Curated by Anika Meier and Johann König, “The Artist Is Online” is, first and foremost, a show of paintings, with artists from Maja Djordjevic to Aaron Scheer afforded “augmented” extensions in virtual reality. Owing to the pandemic’s flattening of all art experience online, König secured virtual real estate for their second showroom. Situated on a newly rented plot of Decentraland — a VR world powered by the Ethereum blockchain — artist Manuel Rossner duplicated König’s Berlin space to suit the surge of blockchain-based NFT Art. Issuing NFTs (non-fungible tokens) for digital artifacts renders them verifiably scarce, allowing their sale as one-of-a-kind or limited editions. This March, Christie’s sold its first NFT-based artwork, accepting payment in cryptocurrency. König has followed Christie’s example by hosting an auction on OpenSea, making available the show’s NFTs at budget prices (starting at 0.5 ETH).

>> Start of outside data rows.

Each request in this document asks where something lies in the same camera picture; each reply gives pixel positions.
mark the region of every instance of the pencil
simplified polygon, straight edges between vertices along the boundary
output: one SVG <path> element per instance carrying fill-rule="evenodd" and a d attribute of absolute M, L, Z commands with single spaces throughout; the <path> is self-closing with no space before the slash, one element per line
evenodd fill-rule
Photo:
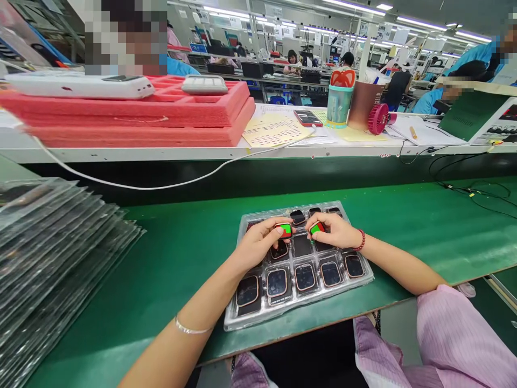
<path fill-rule="evenodd" d="M 416 135 L 415 128 L 409 127 L 409 130 L 411 131 L 411 135 L 414 139 L 418 139 L 418 136 Z"/>

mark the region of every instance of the plastic tray
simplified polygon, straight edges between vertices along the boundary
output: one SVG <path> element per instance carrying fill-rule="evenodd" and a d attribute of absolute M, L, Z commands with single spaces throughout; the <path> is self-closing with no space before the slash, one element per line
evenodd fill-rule
<path fill-rule="evenodd" d="M 237 244 L 246 233 L 248 224 L 250 223 L 256 223 L 275 216 L 289 217 L 290 213 L 296 210 L 301 210 L 307 220 L 309 218 L 309 209 L 315 207 L 319 207 L 322 212 L 328 212 L 330 209 L 337 207 L 343 215 L 343 219 L 350 223 L 340 201 L 294 206 L 288 209 L 271 210 L 255 214 L 245 214 L 241 218 Z M 258 299 L 260 299 L 260 307 L 258 307 L 258 302 L 256 302 L 253 308 L 250 309 L 249 307 L 246 308 L 246 306 L 244 306 L 241 307 L 241 311 L 239 311 L 239 307 L 236 304 L 236 295 L 234 295 L 226 308 L 224 324 L 225 331 L 232 331 L 255 325 L 279 316 L 295 307 L 313 303 L 329 296 L 340 294 L 349 289 L 363 286 L 374 279 L 368 260 L 366 260 L 360 253 L 335 248 L 319 242 L 315 243 L 314 241 L 309 241 L 307 240 L 307 232 L 304 227 L 305 223 L 295 226 L 296 232 L 291 238 L 291 243 L 288 246 L 289 253 L 286 256 L 279 259 L 273 259 L 271 254 L 268 252 L 262 261 L 262 265 L 251 269 L 244 276 L 244 279 L 250 276 L 257 276 L 259 282 Z M 364 270 L 363 276 L 359 278 L 351 278 L 344 265 L 344 257 L 355 254 L 359 256 Z M 337 267 L 340 276 L 338 283 L 330 286 L 330 281 L 328 281 L 327 284 L 324 282 L 321 270 L 322 265 L 325 268 L 332 265 Z M 306 269 L 309 269 L 308 266 L 312 267 L 315 277 L 315 284 L 312 287 L 303 290 L 298 289 L 296 285 L 295 269 L 300 266 L 305 266 Z M 285 270 L 287 277 L 287 291 L 281 296 L 270 298 L 267 295 L 267 278 L 272 271 L 279 269 Z"/>

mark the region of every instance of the small red fan
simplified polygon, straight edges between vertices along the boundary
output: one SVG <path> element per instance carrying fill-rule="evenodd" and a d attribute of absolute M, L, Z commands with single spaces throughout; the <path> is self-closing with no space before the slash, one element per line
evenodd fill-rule
<path fill-rule="evenodd" d="M 375 105 L 368 117 L 368 130 L 374 135 L 380 135 L 387 124 L 393 124 L 397 114 L 390 112 L 388 104 Z"/>

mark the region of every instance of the green workbench
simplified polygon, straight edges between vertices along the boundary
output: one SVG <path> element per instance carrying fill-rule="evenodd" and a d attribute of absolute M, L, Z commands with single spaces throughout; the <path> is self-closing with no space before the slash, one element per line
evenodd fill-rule
<path fill-rule="evenodd" d="M 497 182 L 517 191 L 517 177 Z M 411 252 L 453 285 L 517 265 L 515 219 L 475 206 L 468 196 L 432 183 L 132 207 L 128 218 L 136 219 L 148 232 L 105 280 L 28 387 L 115 386 L 231 254 L 243 214 L 332 200 L 342 202 L 354 226 Z M 507 204 L 489 203 L 516 213 Z M 373 271 L 375 280 L 366 286 L 251 328 L 224 332 L 219 322 L 200 362 L 410 297 L 381 269 L 373 266 Z"/>

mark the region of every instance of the ceiling light
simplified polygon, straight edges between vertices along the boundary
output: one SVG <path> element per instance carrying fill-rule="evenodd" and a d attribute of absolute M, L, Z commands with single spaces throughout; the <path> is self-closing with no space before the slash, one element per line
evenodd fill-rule
<path fill-rule="evenodd" d="M 442 54 L 440 54 L 440 55 L 443 55 L 444 57 L 461 58 L 461 56 L 456 55 L 456 54 L 446 54 L 446 53 L 442 53 Z"/>
<path fill-rule="evenodd" d="M 383 40 L 382 41 L 384 44 L 387 44 L 387 45 L 390 45 L 391 46 L 397 46 L 397 47 L 402 47 L 402 45 L 398 44 L 398 43 L 392 43 L 392 42 L 388 42 L 388 41 L 385 41 Z"/>
<path fill-rule="evenodd" d="M 243 17 L 240 17 L 240 16 L 225 15 L 224 13 L 217 13 L 217 12 L 209 12 L 208 14 L 212 15 L 212 16 L 225 17 L 225 18 L 228 18 L 228 19 L 230 19 L 231 17 L 235 17 L 237 19 L 240 19 L 243 22 L 249 22 L 249 18 L 243 18 Z"/>
<path fill-rule="evenodd" d="M 331 33 L 331 34 L 334 34 L 334 35 L 338 35 L 338 34 L 339 34 L 338 32 L 334 32 L 334 31 L 331 31 L 331 30 L 318 29 L 318 28 L 315 28 L 315 27 L 308 27 L 308 26 L 305 26 L 305 28 L 304 28 L 304 29 L 305 29 L 305 30 L 310 30 L 310 31 L 315 31 L 315 32 Z"/>
<path fill-rule="evenodd" d="M 492 41 L 491 39 L 487 39 L 485 37 L 481 37 L 481 36 L 477 36 L 477 35 L 472 35 L 472 34 L 469 34 L 469 33 L 466 33 L 466 32 L 461 32 L 461 31 L 457 31 L 456 35 L 459 35 L 459 36 L 462 36 L 462 37 L 465 37 L 465 38 L 470 38 L 470 39 L 477 40 L 477 41 L 482 41 L 484 43 L 490 43 Z"/>
<path fill-rule="evenodd" d="M 444 28 L 444 27 L 439 27 L 439 26 L 435 26 L 435 25 L 432 25 L 432 24 L 428 24 L 428 23 L 424 23 L 424 22 L 419 22 L 417 20 L 406 19 L 406 18 L 403 18 L 403 17 L 400 17 L 400 16 L 397 17 L 397 20 L 399 22 L 420 25 L 422 27 L 427 27 L 427 28 L 432 29 L 432 30 L 447 31 L 447 29 Z"/>
<path fill-rule="evenodd" d="M 383 10 L 383 11 L 389 11 L 391 8 L 393 8 L 392 5 L 388 5 L 388 4 L 379 4 L 377 6 L 377 8 Z"/>
<path fill-rule="evenodd" d="M 275 23 L 270 23 L 270 22 L 258 22 L 258 23 L 262 24 L 262 25 L 267 25 L 267 26 L 270 26 L 270 27 L 276 27 Z"/>
<path fill-rule="evenodd" d="M 249 20 L 249 15 L 246 14 L 246 13 L 240 13 L 240 12 L 234 12 L 234 11 L 226 11 L 226 10 L 221 10 L 219 8 L 212 8 L 212 7 L 207 7 L 207 6 L 204 6 L 203 8 L 205 10 L 207 10 L 207 11 L 217 12 L 217 13 L 224 13 L 225 15 L 237 16 L 237 17 L 241 17 L 241 18 Z"/>
<path fill-rule="evenodd" d="M 331 4 L 340 5 L 340 6 L 347 7 L 347 8 L 352 8 L 352 9 L 354 9 L 356 11 L 360 11 L 360 12 L 373 13 L 374 15 L 379 15 L 379 16 L 386 15 L 385 12 L 375 11 L 373 9 L 361 7 L 361 6 L 355 5 L 355 4 L 343 3 L 343 2 L 337 1 L 337 0 L 323 0 L 323 1 L 326 3 L 331 3 Z"/>

The blockchain ensures a playful frame. Rossner’s looped animations Drop Sculpture and Drip Painting (both 2021) present candy-colored geometries that weigh into one another or melt away. Sarah Slappey’s oil paintings tap into similar erotic abstractions. In Black Pearls II (2020) alabaster body parts form ornamental compositions in which manicured hands squeeze lactating breasts, evocative of Dalí’s hyperreal fantasies as well as pornographic close-ups. Strings of beads wrap around this orgy of limbs like rosaries, as if to imply that every fetishization comes at the price of subjugation.
Artists like Travis Fish, Chloe Wise, and Johanna Dumet, on the other hand, embrace fan art and commodity culture with unencumbered ease. Fish focuses on clothing’s totemic charge, here showing designer sweaters that build off prior portraits of American hip-hop trio Migos (whose debut single was titled “Versace”). Dumet blends branded items — from Vuitton to Aldi — into scenes of everyday (hipster) life, tapping into prefabricated imaginaries of what a good lifestyle looks like. If Naomi Klein’s battle cry “No Logo” still rings true, you are clearly neither generation Y nor Z. Even Banz & Bowinkel’s series Bodypaint (2020) borrows visual codes from advertising, with CGI splashes that call to mind mouth-watering milk jets hitting bowls of 1990s Froot Loops. This show bathes all experience — both physical and digital — in the commodifying logic of the digital age. It thereby explores a cultural subconscious shaped by brand campaigns and product placement at the moment of speculation’s latest iteration.